I see the winter approaching without much concern, though a passionate lover of fine weather, and the pleasant scenes of summer; but the long evenings have their comforts too, and there is hardly to be found upon earth, I suppose, so snug a creature as an Englishman by his fire-side in the winter. I mean, however an Englishman that lives in the country, for in London it is not very easy to avoid intrusion. I have two ladies to read to, sometimes more, but never less—at present we are circumnavigating the globe, and I find the old story with which I amused myself some years since, through the great felicity of a memory not very retentive, almost new. I am however sadly at a loss for Cook's Voyage—can you send it? I shall be glad of Foster's too. These together will make the winter pass merrily, and you will much oblige me.
W. C.
The last letter contains a slight sketch of those happy winter evenings, which the poet has painted so exquisitely in verse.[206] The two ladies, whom he mentions as his constant auditors, were Mrs. Unwin and Lady Austen. The public, already indebted to the friendly and cheerful spirit of the latter, for the pleasant ballad of John Gilpin, had soon to thank her inspiring benevolence for a work of superior dignity, the masterpiece of Cowper's rich and fertile imagination.

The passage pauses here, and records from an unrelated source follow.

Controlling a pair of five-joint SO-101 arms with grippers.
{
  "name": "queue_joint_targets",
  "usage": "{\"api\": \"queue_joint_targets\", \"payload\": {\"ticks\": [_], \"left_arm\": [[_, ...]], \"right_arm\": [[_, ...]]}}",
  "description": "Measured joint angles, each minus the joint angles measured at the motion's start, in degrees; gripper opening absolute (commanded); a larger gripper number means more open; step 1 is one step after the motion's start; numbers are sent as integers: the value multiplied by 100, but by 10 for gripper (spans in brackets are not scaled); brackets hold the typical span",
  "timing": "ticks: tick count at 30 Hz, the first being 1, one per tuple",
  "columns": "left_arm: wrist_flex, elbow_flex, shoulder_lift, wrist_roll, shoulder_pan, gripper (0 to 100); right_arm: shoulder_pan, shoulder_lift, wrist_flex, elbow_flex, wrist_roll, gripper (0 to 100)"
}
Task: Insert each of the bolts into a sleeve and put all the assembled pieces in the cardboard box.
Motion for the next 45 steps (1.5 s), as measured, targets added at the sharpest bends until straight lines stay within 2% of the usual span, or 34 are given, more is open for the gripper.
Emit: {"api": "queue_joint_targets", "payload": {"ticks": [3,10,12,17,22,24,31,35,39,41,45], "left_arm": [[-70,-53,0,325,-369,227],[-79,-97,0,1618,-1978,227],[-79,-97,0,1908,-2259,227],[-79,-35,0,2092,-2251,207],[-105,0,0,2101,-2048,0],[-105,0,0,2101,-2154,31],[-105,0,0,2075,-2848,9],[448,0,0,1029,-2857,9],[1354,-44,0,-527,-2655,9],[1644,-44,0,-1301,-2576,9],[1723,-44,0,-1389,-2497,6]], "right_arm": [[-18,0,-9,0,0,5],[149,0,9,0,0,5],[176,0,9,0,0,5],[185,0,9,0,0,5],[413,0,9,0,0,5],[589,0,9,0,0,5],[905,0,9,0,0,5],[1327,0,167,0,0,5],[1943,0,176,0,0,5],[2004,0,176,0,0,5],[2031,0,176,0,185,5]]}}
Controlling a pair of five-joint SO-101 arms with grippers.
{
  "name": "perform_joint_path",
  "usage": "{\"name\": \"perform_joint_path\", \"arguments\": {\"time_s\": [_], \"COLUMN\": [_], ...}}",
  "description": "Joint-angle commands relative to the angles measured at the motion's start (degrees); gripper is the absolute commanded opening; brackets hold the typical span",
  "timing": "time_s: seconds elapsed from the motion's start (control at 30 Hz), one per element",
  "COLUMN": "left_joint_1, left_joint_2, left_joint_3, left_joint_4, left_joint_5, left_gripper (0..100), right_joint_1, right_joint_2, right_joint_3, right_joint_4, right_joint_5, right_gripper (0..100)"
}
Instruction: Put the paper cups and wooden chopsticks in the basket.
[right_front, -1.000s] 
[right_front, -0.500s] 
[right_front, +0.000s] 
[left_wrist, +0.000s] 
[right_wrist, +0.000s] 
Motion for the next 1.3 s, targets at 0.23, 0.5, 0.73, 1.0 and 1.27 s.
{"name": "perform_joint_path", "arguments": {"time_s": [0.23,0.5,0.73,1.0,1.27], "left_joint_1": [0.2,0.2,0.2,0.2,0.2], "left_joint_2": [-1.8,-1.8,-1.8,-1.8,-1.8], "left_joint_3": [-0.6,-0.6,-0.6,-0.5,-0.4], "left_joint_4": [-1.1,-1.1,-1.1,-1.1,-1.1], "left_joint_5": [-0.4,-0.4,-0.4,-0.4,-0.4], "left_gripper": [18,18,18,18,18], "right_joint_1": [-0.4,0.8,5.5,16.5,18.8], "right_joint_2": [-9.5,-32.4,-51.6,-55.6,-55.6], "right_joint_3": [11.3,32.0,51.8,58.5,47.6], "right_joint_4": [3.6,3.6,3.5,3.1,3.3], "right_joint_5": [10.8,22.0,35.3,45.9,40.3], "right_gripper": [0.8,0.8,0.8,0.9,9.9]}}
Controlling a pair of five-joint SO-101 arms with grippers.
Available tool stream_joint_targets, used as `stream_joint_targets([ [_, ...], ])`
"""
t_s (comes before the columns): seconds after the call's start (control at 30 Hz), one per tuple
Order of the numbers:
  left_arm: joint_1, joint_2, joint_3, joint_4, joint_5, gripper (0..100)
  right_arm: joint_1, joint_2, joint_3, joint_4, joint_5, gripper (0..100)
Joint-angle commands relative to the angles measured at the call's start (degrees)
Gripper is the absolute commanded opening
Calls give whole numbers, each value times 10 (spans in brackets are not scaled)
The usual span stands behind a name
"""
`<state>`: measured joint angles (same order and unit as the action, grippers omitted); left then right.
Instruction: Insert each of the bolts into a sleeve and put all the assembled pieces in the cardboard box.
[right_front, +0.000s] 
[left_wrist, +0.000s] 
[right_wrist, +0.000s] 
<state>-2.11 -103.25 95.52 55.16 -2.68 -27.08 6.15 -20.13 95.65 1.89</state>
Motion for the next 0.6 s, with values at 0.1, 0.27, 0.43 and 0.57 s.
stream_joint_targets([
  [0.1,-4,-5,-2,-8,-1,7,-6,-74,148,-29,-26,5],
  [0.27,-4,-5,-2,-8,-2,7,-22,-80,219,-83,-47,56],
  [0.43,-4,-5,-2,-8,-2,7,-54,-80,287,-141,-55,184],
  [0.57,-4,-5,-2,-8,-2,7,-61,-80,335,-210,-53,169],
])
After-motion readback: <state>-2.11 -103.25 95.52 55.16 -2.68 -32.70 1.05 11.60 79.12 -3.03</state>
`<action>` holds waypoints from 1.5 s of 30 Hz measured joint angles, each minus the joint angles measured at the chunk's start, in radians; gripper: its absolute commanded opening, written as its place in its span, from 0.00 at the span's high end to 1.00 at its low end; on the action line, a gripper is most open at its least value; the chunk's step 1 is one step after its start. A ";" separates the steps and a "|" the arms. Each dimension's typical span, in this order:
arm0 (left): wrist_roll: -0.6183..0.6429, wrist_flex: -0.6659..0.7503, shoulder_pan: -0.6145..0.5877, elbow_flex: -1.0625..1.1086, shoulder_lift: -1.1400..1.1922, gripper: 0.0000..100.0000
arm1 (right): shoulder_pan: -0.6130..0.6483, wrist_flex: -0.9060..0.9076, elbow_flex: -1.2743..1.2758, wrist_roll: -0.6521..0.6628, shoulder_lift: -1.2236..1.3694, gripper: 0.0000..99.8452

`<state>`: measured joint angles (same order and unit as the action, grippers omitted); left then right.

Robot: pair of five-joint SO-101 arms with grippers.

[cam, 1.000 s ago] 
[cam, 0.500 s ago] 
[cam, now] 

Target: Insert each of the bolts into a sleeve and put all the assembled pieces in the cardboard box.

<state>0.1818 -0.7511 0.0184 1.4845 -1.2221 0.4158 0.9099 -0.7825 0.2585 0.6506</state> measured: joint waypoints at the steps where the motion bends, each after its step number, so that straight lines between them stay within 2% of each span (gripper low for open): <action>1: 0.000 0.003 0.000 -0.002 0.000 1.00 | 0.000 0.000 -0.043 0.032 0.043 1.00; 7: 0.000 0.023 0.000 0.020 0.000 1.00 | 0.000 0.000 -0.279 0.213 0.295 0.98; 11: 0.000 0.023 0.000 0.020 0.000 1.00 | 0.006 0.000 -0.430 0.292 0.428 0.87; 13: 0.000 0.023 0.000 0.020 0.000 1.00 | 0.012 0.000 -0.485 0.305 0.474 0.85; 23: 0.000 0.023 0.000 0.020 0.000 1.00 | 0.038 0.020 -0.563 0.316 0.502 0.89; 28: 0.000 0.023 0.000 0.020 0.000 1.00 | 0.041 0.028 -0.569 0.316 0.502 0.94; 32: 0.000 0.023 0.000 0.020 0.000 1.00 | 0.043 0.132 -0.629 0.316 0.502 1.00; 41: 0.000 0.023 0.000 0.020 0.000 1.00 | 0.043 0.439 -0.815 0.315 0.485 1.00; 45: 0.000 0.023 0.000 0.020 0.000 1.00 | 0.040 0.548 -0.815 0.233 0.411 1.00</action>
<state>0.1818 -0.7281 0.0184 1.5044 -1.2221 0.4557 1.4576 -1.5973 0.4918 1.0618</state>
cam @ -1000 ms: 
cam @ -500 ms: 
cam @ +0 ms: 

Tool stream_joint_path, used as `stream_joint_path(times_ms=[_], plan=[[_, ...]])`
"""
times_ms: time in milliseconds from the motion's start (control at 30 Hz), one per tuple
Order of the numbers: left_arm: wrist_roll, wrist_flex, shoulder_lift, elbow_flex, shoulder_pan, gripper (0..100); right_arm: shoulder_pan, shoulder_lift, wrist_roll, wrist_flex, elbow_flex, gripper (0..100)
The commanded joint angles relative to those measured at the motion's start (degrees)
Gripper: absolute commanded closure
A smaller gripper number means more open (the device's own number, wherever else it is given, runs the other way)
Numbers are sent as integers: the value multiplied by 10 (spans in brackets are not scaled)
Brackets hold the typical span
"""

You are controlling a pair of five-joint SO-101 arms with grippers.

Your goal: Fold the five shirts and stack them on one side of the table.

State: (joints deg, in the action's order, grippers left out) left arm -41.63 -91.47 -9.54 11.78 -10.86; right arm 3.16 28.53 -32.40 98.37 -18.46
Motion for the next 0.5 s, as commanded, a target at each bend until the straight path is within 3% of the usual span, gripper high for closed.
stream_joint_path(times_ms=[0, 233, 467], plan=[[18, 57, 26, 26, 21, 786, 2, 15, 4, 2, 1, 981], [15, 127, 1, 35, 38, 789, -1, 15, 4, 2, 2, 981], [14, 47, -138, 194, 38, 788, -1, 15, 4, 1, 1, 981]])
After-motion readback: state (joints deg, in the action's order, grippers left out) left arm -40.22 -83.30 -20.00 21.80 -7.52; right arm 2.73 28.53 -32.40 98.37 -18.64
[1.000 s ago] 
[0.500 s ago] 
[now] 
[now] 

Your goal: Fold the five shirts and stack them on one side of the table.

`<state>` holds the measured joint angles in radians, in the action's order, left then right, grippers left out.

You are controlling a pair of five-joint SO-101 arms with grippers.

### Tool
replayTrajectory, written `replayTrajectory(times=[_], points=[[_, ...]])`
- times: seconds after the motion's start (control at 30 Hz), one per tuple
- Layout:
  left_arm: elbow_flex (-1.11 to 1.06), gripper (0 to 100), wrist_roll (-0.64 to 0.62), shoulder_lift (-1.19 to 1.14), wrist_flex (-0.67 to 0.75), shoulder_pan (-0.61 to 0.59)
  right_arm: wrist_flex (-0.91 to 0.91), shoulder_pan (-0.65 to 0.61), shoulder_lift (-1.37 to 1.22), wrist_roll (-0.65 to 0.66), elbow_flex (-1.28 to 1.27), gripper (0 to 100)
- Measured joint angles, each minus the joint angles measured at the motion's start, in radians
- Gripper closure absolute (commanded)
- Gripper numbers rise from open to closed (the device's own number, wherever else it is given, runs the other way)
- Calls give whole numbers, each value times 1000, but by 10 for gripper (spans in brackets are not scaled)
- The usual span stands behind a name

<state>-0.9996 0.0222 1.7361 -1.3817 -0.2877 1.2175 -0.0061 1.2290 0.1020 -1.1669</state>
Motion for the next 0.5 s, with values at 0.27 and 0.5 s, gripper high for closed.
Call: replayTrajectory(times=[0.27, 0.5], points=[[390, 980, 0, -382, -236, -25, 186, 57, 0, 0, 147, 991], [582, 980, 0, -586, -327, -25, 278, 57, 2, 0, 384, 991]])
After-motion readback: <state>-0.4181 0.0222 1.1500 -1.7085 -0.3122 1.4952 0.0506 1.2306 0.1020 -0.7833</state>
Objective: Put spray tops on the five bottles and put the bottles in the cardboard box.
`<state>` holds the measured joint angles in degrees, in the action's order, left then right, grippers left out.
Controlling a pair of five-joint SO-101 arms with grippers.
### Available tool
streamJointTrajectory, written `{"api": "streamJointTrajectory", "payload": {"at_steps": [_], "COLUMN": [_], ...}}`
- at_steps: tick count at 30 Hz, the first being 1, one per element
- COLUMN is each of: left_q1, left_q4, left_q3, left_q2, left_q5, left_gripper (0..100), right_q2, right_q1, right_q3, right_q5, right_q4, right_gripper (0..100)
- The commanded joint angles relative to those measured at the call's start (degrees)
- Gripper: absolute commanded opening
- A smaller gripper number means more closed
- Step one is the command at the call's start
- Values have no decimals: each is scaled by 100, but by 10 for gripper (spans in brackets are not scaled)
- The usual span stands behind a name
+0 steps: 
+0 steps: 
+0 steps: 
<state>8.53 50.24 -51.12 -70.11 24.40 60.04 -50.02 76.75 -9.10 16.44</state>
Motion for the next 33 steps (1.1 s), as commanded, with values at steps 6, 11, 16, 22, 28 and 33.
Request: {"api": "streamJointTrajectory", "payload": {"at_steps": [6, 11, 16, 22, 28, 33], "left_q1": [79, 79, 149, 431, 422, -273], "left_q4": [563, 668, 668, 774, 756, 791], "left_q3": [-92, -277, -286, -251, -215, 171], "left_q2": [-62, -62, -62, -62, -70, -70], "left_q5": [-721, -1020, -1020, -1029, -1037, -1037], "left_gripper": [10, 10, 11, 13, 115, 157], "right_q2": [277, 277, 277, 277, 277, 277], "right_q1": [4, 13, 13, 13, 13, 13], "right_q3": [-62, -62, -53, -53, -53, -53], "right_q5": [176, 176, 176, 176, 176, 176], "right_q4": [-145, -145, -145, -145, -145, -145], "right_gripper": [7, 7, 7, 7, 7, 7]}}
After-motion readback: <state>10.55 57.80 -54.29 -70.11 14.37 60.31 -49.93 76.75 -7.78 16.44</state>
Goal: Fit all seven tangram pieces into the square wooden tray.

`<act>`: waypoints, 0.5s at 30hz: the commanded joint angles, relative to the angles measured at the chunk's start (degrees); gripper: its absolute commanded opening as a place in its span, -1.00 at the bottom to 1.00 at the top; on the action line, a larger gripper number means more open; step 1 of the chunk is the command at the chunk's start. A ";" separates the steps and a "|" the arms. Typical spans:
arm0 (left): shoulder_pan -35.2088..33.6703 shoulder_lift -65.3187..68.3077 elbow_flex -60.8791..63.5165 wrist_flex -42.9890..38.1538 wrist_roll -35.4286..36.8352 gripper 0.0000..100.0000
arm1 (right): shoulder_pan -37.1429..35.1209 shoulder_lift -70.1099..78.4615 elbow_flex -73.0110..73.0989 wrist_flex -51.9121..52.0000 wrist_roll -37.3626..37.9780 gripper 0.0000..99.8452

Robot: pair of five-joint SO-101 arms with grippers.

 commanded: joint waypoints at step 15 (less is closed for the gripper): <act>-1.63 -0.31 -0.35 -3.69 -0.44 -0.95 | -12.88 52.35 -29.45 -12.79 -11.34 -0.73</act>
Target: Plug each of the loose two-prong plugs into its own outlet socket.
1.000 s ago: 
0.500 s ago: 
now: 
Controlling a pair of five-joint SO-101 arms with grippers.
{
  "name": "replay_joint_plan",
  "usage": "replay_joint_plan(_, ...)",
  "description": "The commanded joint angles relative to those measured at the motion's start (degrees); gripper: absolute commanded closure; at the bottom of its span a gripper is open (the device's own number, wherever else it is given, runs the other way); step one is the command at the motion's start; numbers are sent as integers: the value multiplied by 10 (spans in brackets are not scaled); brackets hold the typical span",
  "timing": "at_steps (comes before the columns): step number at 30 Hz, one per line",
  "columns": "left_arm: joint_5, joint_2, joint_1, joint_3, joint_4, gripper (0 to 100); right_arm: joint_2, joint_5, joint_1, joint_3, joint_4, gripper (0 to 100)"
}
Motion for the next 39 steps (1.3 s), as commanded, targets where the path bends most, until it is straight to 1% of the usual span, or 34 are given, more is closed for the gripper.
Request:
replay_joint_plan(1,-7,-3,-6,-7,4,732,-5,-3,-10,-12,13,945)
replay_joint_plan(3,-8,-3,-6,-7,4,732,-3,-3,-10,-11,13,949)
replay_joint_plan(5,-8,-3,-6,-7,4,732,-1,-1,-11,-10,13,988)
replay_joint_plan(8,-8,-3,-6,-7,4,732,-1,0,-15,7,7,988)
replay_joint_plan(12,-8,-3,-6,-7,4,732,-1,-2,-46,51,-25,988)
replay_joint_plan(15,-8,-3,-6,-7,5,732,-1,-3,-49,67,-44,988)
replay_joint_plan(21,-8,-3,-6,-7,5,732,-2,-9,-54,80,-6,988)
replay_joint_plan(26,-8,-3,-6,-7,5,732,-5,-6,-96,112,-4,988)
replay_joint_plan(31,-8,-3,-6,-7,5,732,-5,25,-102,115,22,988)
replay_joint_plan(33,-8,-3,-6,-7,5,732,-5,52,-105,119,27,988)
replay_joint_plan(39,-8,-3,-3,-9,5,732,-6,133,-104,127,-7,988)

This lady happened, as an admirer of Milton, to be partial to blank verse, and often solicited her poetical friend to try his powers in that species of composition. After repeated solicitation, he promised her, if she would furnish the subject, to comply with her request. "Oh!" she replied, "you can never be in want of a subject:—you can write upon any: write upon this sofa!" The poet obeyed her command, and from the lively repartee of familiar conversation arose a poem of many thousand verses, unexampled perhaps both in its origin and excellence—a poem of such infinite variety, that it seems to include every subject and every style without any violation of harmony and order; which delineates nature, under her most attractive forms, and breathes a spirit of the purest and most exalted morality.
A great part of the "Task" appears to have been composed in the winter—a circumstance the more remarkable, as the wintry months were generally unfavourable to the health of the poet. In the commencement of the poem, he marks both the season and the year, in the tender address to his companion.